Somebody shined a light on us and threw a rope, and the man in the stern next to Maas caught it and pulled us up snug to a rope ladder and wooden rungs. Maas was first up the ladder and he had trouble with one of the rungs. I hoped he would fall, but someone on the barge caught him and pulled him up. The two men with the guns were on their feet and one of them waved negligently at Symmes and Burchwood. They got the idea and went up the ladder after Maas. Padillo had raised his head from his arms and watched Symmes and Burchwood climb the ladder.

“Think you can make it?” I asked.

“No, but I will,” he said.

We got up and I let Padillo precede me to the ladder. He grabbed a rung and started to pull himself up. I boosted him from behind and some hands reached down and caught him under the arms and pulled. I started up and the strain knotted and twisted my stomach where the Chevrolet’s seat belt had cut into it. Some more hands, not particularly gentle, fastened on and helped me.
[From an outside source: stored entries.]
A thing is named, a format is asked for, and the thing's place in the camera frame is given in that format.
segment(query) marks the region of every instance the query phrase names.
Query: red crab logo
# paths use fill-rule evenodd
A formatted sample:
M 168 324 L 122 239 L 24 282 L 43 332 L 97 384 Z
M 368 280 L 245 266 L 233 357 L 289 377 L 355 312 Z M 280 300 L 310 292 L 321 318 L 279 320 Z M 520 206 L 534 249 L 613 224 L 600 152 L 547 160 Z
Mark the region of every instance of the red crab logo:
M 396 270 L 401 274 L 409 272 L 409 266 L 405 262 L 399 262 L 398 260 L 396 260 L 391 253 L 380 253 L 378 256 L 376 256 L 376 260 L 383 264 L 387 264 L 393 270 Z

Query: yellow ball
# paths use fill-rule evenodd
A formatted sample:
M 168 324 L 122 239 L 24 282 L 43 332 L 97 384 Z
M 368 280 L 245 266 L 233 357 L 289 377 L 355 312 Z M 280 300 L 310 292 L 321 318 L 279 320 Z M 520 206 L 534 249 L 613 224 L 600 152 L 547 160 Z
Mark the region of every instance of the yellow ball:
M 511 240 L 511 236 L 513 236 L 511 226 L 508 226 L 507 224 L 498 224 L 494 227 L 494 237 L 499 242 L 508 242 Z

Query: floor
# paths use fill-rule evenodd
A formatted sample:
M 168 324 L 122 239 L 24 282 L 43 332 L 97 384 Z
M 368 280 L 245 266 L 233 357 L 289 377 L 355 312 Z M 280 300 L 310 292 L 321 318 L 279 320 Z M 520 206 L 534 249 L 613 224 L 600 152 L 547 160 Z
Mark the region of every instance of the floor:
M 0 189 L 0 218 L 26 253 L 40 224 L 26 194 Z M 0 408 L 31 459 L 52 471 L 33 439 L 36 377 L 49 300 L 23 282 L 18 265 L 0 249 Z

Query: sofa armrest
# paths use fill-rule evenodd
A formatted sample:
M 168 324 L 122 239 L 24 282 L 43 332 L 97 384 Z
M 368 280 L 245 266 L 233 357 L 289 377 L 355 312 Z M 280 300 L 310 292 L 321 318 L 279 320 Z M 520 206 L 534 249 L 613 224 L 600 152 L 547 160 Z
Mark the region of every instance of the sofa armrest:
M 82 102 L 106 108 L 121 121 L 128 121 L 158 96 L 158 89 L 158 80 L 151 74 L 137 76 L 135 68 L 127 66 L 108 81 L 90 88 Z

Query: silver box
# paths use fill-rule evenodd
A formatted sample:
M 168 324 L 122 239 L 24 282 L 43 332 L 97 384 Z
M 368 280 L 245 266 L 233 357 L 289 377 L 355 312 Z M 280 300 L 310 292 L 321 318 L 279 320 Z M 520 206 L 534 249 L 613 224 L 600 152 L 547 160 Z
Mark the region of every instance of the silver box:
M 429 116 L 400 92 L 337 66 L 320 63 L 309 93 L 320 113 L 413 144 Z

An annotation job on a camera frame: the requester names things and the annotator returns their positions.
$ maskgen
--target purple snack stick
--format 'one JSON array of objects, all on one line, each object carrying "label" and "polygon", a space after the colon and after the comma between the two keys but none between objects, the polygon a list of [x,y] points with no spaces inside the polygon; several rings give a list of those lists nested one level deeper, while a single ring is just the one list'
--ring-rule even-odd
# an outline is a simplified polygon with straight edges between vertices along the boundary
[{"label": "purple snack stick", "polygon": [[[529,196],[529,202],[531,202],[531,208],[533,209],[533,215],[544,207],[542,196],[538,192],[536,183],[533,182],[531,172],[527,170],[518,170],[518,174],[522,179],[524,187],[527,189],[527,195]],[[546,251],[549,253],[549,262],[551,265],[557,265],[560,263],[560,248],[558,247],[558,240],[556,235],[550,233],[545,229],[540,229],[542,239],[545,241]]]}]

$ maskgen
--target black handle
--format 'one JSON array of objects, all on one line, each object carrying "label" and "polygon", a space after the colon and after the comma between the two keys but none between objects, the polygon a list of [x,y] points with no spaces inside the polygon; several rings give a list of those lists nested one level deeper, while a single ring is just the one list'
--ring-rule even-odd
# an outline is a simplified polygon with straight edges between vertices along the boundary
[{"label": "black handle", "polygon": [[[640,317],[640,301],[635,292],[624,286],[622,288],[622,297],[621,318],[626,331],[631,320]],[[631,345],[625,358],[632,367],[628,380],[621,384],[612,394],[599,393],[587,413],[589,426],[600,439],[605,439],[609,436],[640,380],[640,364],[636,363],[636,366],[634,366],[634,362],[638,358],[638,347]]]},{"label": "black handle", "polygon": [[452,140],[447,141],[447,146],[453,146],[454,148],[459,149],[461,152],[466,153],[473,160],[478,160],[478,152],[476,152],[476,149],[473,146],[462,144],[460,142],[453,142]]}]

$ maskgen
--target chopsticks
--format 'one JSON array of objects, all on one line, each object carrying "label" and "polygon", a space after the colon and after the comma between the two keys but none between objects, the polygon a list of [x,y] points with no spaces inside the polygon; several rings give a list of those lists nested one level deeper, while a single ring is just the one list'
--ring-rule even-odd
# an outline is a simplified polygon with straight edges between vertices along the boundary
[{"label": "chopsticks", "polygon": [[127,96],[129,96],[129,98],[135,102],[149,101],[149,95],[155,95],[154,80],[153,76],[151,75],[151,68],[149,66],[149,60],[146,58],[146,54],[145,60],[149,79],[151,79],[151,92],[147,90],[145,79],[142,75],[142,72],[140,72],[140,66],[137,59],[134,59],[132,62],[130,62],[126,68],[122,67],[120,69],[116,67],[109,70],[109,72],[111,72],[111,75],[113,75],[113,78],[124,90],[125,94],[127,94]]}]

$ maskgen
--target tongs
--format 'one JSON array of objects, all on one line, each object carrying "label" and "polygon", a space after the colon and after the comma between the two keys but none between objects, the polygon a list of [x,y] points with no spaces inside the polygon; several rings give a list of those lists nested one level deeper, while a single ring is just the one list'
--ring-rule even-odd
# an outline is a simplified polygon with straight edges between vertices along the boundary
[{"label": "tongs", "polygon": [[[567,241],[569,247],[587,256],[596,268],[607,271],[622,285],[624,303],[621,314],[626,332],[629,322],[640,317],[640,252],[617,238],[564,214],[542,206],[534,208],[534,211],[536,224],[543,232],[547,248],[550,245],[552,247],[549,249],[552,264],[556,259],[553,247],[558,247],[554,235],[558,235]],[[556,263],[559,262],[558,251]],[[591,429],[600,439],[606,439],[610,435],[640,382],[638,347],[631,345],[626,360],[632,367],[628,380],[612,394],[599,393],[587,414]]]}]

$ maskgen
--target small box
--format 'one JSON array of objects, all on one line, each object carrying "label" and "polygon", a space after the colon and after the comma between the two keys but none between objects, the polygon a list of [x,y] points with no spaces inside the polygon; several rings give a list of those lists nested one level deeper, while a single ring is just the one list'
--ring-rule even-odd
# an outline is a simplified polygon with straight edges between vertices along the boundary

The barge had its parking lights on for navigational safety and the only other light was from the flash that somebody kept shining around.

“Straight ahead,” a voice muttered in my ear, and I put my hands out and started to take some small careful steps in that general direction. A light suddenly appeared from an open door that led down into the living quarters. I could see Maas backing his way down the stairs, holding onto the rails. Burchwood and Symmes followed, then Padillo and I. I heard the launch pulling away. Only the two men with the guns remained, and they motioned for me to follow Padillo.